*** Opening of Dataset content ***

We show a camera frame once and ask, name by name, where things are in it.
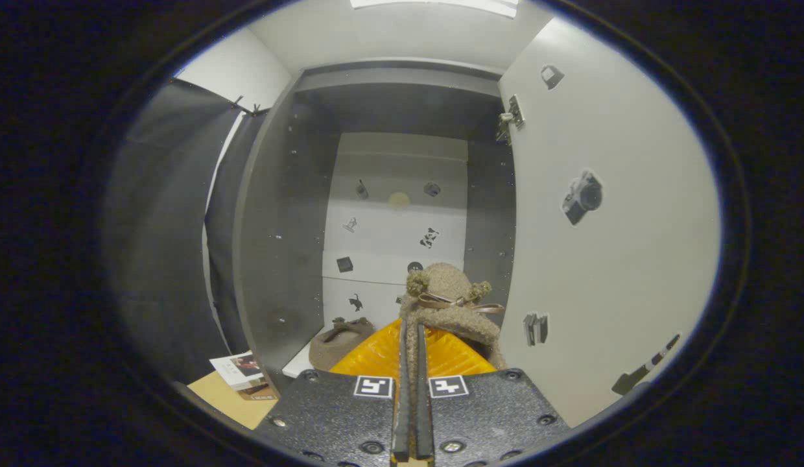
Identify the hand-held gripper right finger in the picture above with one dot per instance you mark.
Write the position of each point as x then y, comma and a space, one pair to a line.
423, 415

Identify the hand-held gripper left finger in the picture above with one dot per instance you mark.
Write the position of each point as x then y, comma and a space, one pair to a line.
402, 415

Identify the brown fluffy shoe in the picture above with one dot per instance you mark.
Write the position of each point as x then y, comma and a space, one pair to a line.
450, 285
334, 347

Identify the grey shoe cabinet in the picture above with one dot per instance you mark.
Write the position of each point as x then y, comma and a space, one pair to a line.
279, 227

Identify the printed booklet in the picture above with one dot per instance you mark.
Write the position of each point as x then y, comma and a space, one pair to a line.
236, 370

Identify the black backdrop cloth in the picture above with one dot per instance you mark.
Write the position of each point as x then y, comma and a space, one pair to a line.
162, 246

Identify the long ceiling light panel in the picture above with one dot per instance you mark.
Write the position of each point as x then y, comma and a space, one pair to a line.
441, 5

*** Close of Dataset content ***
*** Opening of Dataset content ***

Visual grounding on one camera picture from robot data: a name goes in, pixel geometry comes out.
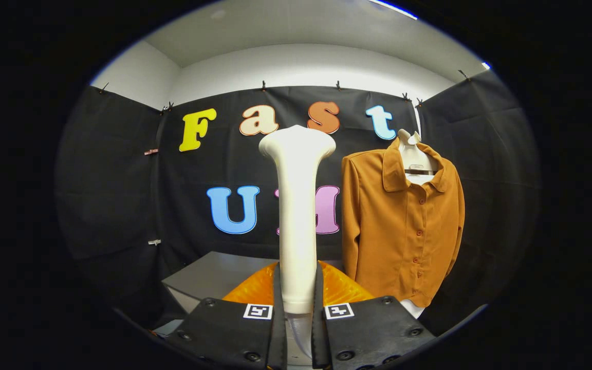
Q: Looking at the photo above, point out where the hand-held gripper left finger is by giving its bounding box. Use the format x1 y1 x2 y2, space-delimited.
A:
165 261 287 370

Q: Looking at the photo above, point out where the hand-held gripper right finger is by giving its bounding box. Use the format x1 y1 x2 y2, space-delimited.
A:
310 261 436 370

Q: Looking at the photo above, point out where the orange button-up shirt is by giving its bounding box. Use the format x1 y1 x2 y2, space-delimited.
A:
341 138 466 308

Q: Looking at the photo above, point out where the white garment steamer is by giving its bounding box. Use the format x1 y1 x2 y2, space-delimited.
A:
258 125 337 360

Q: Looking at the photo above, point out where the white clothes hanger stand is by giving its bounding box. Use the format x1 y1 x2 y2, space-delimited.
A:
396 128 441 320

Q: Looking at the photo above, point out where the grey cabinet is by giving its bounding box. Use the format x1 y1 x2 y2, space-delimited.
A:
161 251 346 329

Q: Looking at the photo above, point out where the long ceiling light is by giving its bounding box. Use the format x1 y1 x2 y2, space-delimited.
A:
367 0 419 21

*** Close of Dataset content ***

- [Exercise]
From the records above, pull out every line containing the word "hand".

- [Output for this exercise]
Identify the hand-held gripper right finger in the picture above with one dot per instance you mark.
Identify the hand-held gripper left finger in the picture above with one dot per instance you mark.
Q: Looking at the photo above, point out where the hand-held gripper left finger is by giving its bounding box. Use the format x1 y1 x2 y2, space-delimited.
Q: Looking at the photo above, point out where the hand-held gripper right finger is by giving its bounding box. Use the format x1 y1 x2 y2, space-delimited.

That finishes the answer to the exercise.